Danke für diese prägnante Zusammenfassung des Problems. Dazu könnte man das Bonmot von Herrn de Maizière leicht abwandeln : "Erkenntnisse der EZB könnten die Bevölkerung beunruhigen". Die durch die Nullzinspolitik ausgelöste Immobilienkrise ist noch lange nicht ausgestanden. Und mir ist weiterhin unklar, wo die Milliardenhilfen für Griechenland, Italien & Co. letztendlich versickern.
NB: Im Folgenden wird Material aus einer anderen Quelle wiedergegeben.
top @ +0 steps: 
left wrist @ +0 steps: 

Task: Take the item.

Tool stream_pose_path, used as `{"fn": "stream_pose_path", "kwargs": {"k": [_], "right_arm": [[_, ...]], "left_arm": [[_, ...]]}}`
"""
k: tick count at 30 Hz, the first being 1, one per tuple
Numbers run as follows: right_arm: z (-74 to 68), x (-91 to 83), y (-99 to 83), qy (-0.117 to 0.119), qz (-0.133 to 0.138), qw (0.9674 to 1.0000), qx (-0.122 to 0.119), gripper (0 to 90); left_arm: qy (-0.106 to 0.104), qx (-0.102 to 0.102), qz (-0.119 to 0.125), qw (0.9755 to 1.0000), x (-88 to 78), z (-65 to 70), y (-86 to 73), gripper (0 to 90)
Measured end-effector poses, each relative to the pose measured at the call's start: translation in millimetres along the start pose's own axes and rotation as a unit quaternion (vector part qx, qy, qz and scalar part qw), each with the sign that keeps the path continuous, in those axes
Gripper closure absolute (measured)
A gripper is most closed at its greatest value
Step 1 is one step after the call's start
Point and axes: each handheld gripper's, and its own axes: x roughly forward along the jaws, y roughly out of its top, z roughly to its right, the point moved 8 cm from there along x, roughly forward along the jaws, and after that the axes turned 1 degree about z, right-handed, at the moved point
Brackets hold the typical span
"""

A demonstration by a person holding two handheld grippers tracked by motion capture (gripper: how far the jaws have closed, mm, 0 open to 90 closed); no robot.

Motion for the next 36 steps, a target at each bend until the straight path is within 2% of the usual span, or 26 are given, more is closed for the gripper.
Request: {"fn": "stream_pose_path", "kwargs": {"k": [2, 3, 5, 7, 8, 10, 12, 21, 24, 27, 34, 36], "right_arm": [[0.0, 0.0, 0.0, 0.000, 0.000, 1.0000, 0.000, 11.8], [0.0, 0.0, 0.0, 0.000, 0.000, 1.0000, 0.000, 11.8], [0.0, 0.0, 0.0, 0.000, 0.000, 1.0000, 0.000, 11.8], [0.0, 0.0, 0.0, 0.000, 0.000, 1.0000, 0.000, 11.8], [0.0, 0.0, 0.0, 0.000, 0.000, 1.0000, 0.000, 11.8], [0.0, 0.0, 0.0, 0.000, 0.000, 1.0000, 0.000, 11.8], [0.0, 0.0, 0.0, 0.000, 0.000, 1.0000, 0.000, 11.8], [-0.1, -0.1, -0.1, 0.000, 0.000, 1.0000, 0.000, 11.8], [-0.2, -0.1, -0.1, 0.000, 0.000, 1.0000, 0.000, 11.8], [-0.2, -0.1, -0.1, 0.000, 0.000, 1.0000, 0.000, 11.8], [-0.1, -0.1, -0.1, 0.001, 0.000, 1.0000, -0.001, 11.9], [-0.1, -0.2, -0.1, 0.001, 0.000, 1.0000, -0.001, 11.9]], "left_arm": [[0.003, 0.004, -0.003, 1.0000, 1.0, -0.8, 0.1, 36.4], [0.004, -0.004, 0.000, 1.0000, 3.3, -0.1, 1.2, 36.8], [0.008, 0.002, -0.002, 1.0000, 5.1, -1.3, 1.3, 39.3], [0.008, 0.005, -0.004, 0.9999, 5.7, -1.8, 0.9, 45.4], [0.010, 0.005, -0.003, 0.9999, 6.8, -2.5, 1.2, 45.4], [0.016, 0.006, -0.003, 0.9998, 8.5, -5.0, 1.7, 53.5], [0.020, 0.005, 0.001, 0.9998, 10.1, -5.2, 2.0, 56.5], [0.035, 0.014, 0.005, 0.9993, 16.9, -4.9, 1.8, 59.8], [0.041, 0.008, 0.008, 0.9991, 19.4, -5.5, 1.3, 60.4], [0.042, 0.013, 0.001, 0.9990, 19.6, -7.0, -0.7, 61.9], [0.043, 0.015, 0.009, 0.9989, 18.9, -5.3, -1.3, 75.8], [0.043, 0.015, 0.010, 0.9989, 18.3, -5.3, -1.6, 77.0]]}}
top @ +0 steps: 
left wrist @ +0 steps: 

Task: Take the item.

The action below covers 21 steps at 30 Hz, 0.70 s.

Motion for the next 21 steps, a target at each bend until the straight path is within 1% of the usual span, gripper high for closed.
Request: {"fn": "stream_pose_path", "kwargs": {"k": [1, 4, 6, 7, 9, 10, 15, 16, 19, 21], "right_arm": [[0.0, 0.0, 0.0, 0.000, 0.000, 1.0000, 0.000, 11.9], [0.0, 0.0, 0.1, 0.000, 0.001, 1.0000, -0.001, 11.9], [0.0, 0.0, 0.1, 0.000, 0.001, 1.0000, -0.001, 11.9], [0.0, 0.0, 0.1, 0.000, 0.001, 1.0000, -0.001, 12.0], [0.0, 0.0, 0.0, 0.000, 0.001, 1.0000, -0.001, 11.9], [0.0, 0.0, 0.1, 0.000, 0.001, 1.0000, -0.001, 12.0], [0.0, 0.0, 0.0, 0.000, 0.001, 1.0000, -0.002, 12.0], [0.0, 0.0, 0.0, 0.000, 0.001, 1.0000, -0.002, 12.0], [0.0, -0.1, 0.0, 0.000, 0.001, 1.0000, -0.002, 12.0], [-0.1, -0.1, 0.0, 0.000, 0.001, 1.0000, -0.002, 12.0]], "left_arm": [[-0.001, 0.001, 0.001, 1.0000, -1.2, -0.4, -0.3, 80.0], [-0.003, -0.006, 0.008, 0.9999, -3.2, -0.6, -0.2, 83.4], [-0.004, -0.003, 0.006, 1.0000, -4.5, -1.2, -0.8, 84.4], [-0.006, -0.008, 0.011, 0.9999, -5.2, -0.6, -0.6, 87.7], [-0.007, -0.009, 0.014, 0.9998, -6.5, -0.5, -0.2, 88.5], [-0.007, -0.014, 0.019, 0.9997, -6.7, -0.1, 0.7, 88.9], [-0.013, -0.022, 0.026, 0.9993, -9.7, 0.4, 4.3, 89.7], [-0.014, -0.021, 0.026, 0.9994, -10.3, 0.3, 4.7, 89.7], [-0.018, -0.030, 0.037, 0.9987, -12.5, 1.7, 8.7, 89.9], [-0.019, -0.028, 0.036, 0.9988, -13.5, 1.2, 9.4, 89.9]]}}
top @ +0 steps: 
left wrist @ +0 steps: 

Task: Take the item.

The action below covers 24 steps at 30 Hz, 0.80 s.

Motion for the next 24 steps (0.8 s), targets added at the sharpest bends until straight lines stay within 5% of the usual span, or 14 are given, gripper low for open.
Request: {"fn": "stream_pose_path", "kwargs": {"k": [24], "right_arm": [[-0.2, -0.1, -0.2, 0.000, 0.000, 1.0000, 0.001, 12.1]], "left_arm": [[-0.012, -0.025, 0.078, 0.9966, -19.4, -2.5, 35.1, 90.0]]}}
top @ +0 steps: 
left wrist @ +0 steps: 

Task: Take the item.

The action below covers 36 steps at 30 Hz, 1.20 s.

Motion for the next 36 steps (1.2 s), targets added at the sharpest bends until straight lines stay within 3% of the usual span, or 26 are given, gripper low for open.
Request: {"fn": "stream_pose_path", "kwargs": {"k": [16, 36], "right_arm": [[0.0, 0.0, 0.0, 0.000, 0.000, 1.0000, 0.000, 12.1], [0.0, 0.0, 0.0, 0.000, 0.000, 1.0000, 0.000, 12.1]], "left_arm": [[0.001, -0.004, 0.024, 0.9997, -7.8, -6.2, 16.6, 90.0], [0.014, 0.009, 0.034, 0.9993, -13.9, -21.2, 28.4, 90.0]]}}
Henri Lassalle | Mo., 22. Januar 2024 - 16:25

nicht darf. Das Kernproblem ist der Euro, das Luftschloss "Vereintes Europa" und die de facto-Verschuldung der sogen. Südländer. Es war eine naive Illusion zu glauben, diese Länder würden bald das Niveau der übrigen Industriestaaten erreichen, Subventionen und Kredite würden es schon richten.
Die Ungleichheiten bezüglich Wirtschaftleistungen in Europa u. ihre Auswirkungen lassen auch künftig nicht Gutes ahnen. Das Geld wird weiter an Wert verlieren.
Schon die "Lateinische Währungsunion", die bis 1914 und in der Schweiz darüber hinaus existierte (Deutschland war nicht Mitglied), war mit Schwierigkeiten belastet, obwohl sie auf dem Goldstandard beruhte: Die wirtschaftlichen und gesellschaftlichen Unterschiede waren zu gross für eine gemeinsame Währung. Ohne das Gold hätte es überhaupt nicht funktioniert.
Die Inflation wird also nicht wesentlich gedämpft, es wird teurer, die Mieten werden weiter steigen......Ich wünsche den Bürgern Courage. Die geringen Einkommen tragen die Hauptlast.

Tomas Poth | Mo., 22. Januar 2024 - 17:19

Um die Inflation richtig zu messen müßte der sog. Warenkorb, der als Vergleichsmaßstab gilt, erst mal auf reale Füße gesetzt werden!
Vielleicht brauchen wir verschiedene Warenkörbe, die die Realität verschiedener Verbraucher/Nutzergruppen widerspiegeln.
Zusätzlich vielleicht auch regelmäßig die Preissteigerungen nach Warengruppen öffentlich darstellen.
Wirtschaftstheorien gibt es viele, als Grundlage aller Missverständnisse und Fehlinterpretationen, keine ist der Weisheit letzter Schluß.

Tomas Poth | Di., 23. Januar 2024 - 11:08

Antwort auf von Tomas Poth

Täglich erfahren wir gegen 20:15 über das Wetter für die nächsten Tage.
Dann macht doch einmal die Woche an selber Stelle das "Wirtschaftswetter".

Christoph Kuhlmann | Mo., 22. Januar 2024 - 23:33

a) Die steigende LKW-Maut, b) die Co2 Steuer, c) die zusätzliche Belastung der Bauern, die mit ihren Landmaschinen überwiegend auf dem eigenen Acker fahren und deshalb von einem Teil der Dieselsteuer ausgenommen wurden. Ich rechne mit steigernder Inflation.